AAMI Training Presents: Integrating Risk Management into the Product Lifecycle and Quality Management System

Event Overview

Join us a develop a comprehensive understanding of risk management concepts used throughout the quality management system to consistently meet FDA 21 CFR 820 regulations and ISO 13485 requirements utilizing ISO 14971 and ISO 24971. Attendees will learn how to use risk management files and risk analysis concepts to make risk-based decisions for medical device product realization and other quality management system process decisions throughout a device's lifecycle.

Benefit from the insight of AAMI Faculty and FDA representatives as you learn detailed risk management concepts used throughout the quality system that can help your organization meet FDA and ANSI/AAMI/ISO 13485:2016 requirements for risk management using ANSI/AAMI/ISO 14971:2019 and ANSI/AAMI/ISO TIR24971:2020.

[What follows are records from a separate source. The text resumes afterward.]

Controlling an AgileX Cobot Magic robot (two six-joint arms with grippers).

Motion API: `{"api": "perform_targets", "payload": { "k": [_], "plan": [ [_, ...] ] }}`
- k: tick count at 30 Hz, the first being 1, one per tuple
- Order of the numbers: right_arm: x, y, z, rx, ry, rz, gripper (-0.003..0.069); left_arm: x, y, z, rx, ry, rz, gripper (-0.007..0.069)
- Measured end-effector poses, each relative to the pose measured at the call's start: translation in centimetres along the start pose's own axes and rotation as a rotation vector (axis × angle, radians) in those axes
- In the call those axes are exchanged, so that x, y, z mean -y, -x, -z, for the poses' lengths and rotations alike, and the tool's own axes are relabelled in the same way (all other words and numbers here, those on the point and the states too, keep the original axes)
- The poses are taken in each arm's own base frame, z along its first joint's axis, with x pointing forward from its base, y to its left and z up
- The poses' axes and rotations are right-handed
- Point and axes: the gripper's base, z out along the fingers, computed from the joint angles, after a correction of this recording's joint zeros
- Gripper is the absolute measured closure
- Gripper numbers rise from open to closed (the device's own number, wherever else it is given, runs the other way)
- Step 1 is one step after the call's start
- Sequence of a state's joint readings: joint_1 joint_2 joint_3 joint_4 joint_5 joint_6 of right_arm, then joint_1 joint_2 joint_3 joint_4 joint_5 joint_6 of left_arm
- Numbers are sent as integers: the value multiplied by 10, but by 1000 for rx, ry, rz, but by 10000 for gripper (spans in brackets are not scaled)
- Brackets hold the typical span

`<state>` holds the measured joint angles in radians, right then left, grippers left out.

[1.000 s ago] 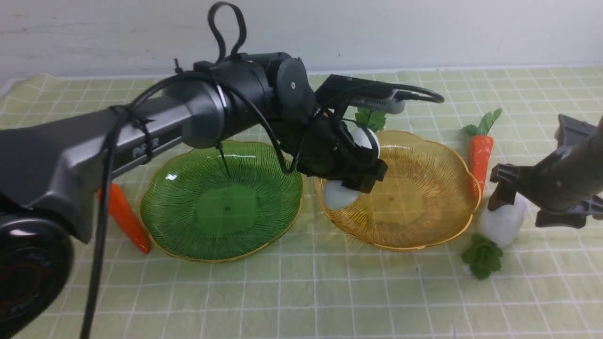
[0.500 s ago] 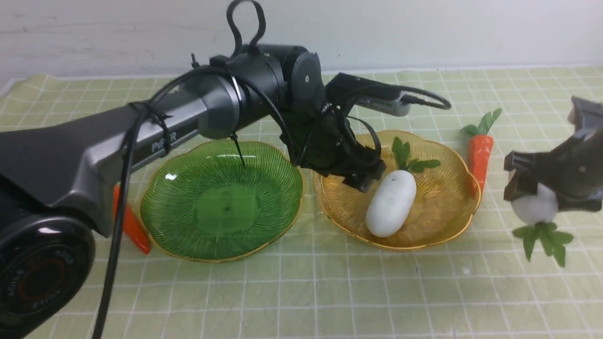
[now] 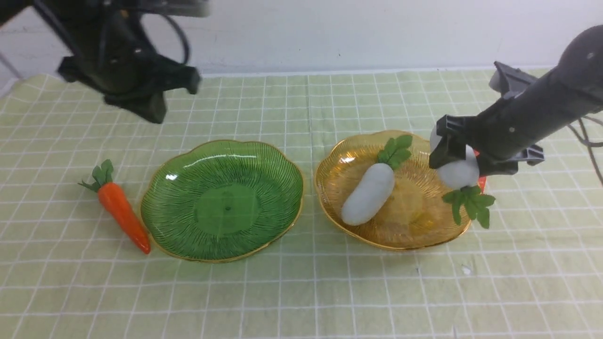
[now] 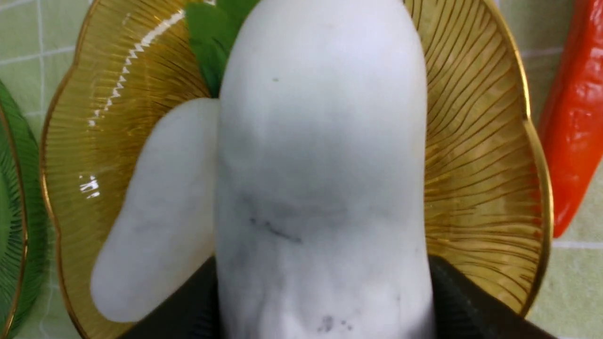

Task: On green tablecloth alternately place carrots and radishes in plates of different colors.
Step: 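Place the white radish on the plate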

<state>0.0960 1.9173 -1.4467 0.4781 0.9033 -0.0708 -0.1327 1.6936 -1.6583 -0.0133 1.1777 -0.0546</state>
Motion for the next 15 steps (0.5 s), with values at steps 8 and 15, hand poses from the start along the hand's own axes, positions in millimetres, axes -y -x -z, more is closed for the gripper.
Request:
{"api": "perform_targets", "payload": {
  "k": [8,15],
  "plan": [
    [4,12,-3,-47,-71,81,18,-76,-24,-24,1,-36,350,632],
    [-4,34,33,45,-170,195,14,-92,-25,-78,-118,-15,384,522]
  ]
}}
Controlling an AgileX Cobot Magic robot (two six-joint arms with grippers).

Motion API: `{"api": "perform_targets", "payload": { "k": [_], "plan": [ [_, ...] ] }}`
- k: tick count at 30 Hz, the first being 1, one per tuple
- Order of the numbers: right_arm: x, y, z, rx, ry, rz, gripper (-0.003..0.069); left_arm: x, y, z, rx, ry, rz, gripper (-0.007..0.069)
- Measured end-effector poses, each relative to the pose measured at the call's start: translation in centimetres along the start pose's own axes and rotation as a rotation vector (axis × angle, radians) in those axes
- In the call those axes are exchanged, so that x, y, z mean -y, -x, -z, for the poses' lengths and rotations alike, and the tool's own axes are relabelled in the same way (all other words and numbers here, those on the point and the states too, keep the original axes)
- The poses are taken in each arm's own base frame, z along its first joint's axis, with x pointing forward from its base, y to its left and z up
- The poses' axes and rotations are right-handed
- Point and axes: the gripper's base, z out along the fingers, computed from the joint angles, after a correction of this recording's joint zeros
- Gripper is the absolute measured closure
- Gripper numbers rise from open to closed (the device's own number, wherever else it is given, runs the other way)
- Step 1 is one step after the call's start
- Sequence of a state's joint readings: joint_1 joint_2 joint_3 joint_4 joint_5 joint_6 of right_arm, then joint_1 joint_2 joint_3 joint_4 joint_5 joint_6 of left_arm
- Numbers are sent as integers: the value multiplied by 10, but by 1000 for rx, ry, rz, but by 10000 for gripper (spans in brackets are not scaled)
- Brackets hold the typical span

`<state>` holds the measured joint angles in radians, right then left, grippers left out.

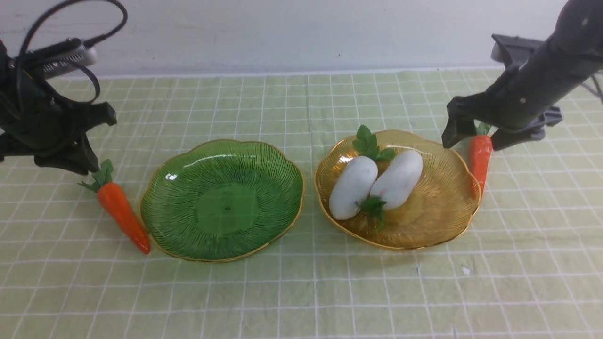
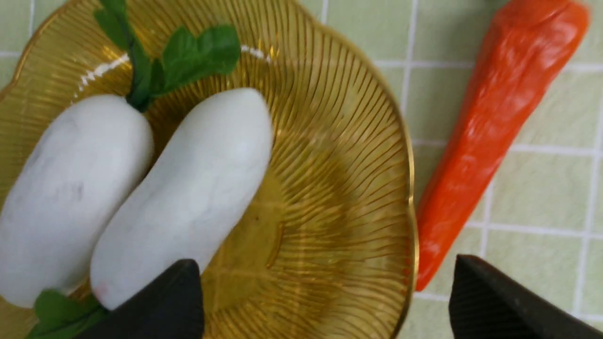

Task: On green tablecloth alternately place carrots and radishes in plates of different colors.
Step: 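Place the white radish on the plate, then pick up the carrot and put it on the nearest plate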

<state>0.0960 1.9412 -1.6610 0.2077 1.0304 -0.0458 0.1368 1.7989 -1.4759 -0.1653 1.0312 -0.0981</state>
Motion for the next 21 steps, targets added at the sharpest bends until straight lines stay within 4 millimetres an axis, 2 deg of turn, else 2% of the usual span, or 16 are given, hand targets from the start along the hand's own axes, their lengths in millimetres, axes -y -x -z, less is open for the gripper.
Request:
{"api": "perform_targets", "payload": {
  "k": [1,4,8,9,10,13,14,16,17,18,21],
  "plan": [
    [1,2,2,9,-12,-2,22,-2,1,-14,-28,8,9,482],
    [6,5,5,25,-43,-20,48,-6,4,-36,-58,21,37,340],
    [22,9,2,59,-66,-71,82,-12,8,-58,-59,52,88,130],
    [23,9,1,62,-66,-78,83,-13,8,-60,-60,56,91,120],
    [32,12,-4,85,-66,-123,92,-15,10,-67,-47,70,93,55],
    [48,15,-14,121,-61,-189,97,-18,12,-80,-40,84,93,14],
    [53,16,-20,133,-61,-205,97,-19,13,-85,-40,85,96,12],
    [62,18,-38,154,-62,-230,97,-21,13,-97,-45,89,97,56],
    [62,18,-39,160,-63,-230,97,-21,13,-99,-50,90,97,56],
    [65,18,-49,163,-65,-235,97,-22,13,-103,-56,93,98,106],
    [71,15,-76,159,-70,-249,97,-26,10,-111,-84,122,78,378]
  ]
}}
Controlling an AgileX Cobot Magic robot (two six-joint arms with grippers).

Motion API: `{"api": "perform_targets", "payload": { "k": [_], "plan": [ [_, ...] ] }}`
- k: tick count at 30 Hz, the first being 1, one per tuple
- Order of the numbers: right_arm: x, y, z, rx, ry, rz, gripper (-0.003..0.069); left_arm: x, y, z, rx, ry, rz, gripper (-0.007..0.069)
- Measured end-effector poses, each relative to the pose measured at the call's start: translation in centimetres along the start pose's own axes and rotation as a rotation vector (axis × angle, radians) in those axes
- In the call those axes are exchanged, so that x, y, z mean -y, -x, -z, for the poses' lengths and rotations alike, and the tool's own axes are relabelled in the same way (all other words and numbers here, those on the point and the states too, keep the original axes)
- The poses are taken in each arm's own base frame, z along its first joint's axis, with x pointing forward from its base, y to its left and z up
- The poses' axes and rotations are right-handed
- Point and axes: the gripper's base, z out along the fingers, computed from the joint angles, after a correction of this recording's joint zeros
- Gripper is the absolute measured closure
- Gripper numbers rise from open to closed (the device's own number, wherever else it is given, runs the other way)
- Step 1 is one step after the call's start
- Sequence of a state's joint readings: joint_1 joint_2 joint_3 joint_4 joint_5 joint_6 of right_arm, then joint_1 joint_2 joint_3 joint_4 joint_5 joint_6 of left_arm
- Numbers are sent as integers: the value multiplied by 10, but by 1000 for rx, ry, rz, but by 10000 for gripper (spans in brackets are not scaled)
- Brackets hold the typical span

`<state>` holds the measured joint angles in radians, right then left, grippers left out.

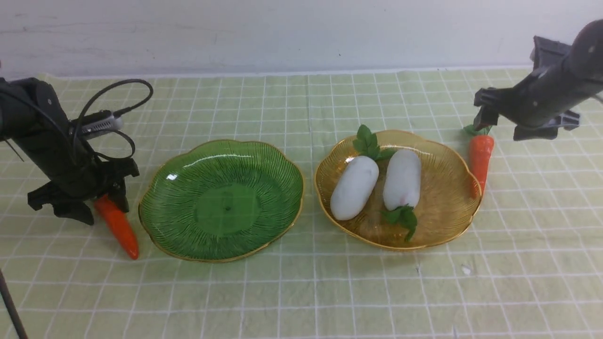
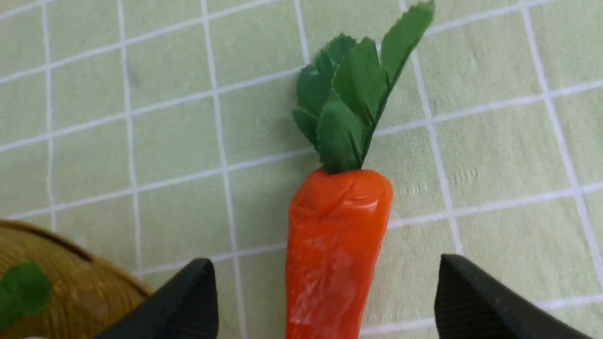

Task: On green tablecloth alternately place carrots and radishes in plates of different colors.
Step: 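Pick up the carrot and put it on the nearest plate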

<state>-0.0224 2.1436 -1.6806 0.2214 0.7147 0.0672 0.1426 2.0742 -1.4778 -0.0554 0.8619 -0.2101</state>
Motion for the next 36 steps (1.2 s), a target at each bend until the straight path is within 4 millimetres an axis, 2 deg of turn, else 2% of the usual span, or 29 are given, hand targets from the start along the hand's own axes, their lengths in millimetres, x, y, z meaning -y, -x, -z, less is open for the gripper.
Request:
{"api": "perform_targets", "payload": {
  "k": [4,7,8,10,13,14,15,16,18,21,22,24,25,26,29,30,31,32,33,36],
  "plan": [
    [6,-8,-28,-2,-10,-19,102,-7,4,18,-2,94,-60,365],
    [8,-13,-40,-17,-12,-32,122,-8,11,52,46,122,-72,365],
    [9,-15,-43,-25,-13,-37,139,-6,14,69,81,116,-72,365],
    [10,-15,-45,-22,-15,-43,214,2,14,100,128,75,-94,365],
    [12,-13,-45,-22,-23,-46,368,25,8,130,180,-18,-190,365],
    [14,-12,-43,-22,-28,-52,367,36,5,136,189,-57,-232,365],
    [19,-7,-38,-23,-33,-73,351,49,-1,141,189,-117,-293,365],
    [19,-5,-36,-18,-33,-75,348,54,-2,141,185,-134,-311,365],
    [25,7,-17,-2,-38,-97,348,73,-9,137,161,-199,-380,365],
    [18,31,33,68,-13,-101,348,89,-14,119,109,-231,-438,365],
    [6,41,65,112,26,-102,348,93,-13,110,97,-230,-448,365],
    [-25,44,99,131,118,-69,348,98,-11,92,75,-232,-449,365],
    [-42,41,108,122,173,-51,348,100,-10,81,54,-231,-446,365],
    [-64,34,111,90,231,-12,348,101,-10,74,39,-230,-447,358],
    [-107,15,107,15,355,59,348,102,-10,61,9,-229,-443,297],
    [-122,8,104,-5,390,95,348,102,-10,58,3,-229,-442,259],
    [-145,-4,98,-39,455,129,348,103,-11,53,-14,-229,-441,171],
    [-163,-15,93,-61,502,157,348,103,-11,52,-24,-229,-441,127],
    [-169,-18,92,-65,516,173,348,102,-12,52,-27,-229,-442,116],
    [-209,-42,80,-90,615,216,348,102,-15,55,-72,-224,-445,9]
  ]
}}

This course will cover risk management principles used throughout the lifecycle of a product (design, manufacturing, post-production, and retirement). Instructors will also identify linkages between risk management processes and quality system processes. Participants will discover how to use regulatory databases to support risk management activities at different stages of the product lifecycle, as well as the use of International Product Safety Standards.

To Register: 

Integrating Risk Management into the Product Life Cycle - AAMI Training | AAMI

Registration Fees Apply: $2,935.00

Hands-on activities with a medical device within the class will enhance the learning experience by:

1. Identifying hazards and hazardous situations through evaluation of a medical device design in normal and fault conditions.
2. Confirm harms using regulatory databases and international safety standards to design a safer device.
3. Consider the manufacturing processes to identify hazards that could be introduced into the medical device and how to prevent them.
4. Develop and challenge benefit-risk analysis of real-life situations during post-production.

Program Objective 

1. FDA and AAMI faculty work together to help the learner understand: 
2. Basic terms of risk management, how they relate to each other and how to use risk management throughout the quality system to make risk-based decisions for product realization from cradle to grave.
3. How to use a variety of risk management tools to support risk-based thinking and decision-making through exploring typical scenarios in which the tools can be most useful.
4. FDA's expectations for submissions and compliance, as well as how to apply risk management principles to various aspects of a quality system as required by the FDA and ISO 13485:2016, 
5. The current state of risk management based on ISO 14971:2019 and other applicable product safety standards including those related to processes and those related to specific medical device products. 
6. How risk management is audited during MDSAP audits and how that relates to country-specific requirements for risk management activities or risk-based decisions.

Target Audience 

Instruction is targeted to medical device manufacturers and suppliers to medical device manufacturers, quality assurance and regulatory affairs personnel, design and process engineers, manufacturing and operations managers, members of research and development or new product development teams, and individuals responsible for supplier controls and post market activities. For participants to gain the maximum benefit from this course, it is recommended that they have a working knowledge of the Quality System regulation and design controls or have already attended AAMI's Quality System and Design Control courses.

Format 

Learning objectives are delivered in a highly interactive format that includes relevant examples from a broad product spectrum that demonstrate current industry practices of risk management throughout the quality system and product life cycle. In addition, interactive, hands-on exercises will allow participants to practice applying risk management concepts, principles, and tools throughout the product life cycle and the quality system.  

Materials 

Your fee includes a comprehensive eNotebook of all training materials and many of the referenced materials, including FDA, Global Harmonization Task Force, and IMDRF guidance documents relevant to the course, all in one easy-to-find location with download options. A copy of ANSI/AAMI/ISO 14971:2019 is also provided.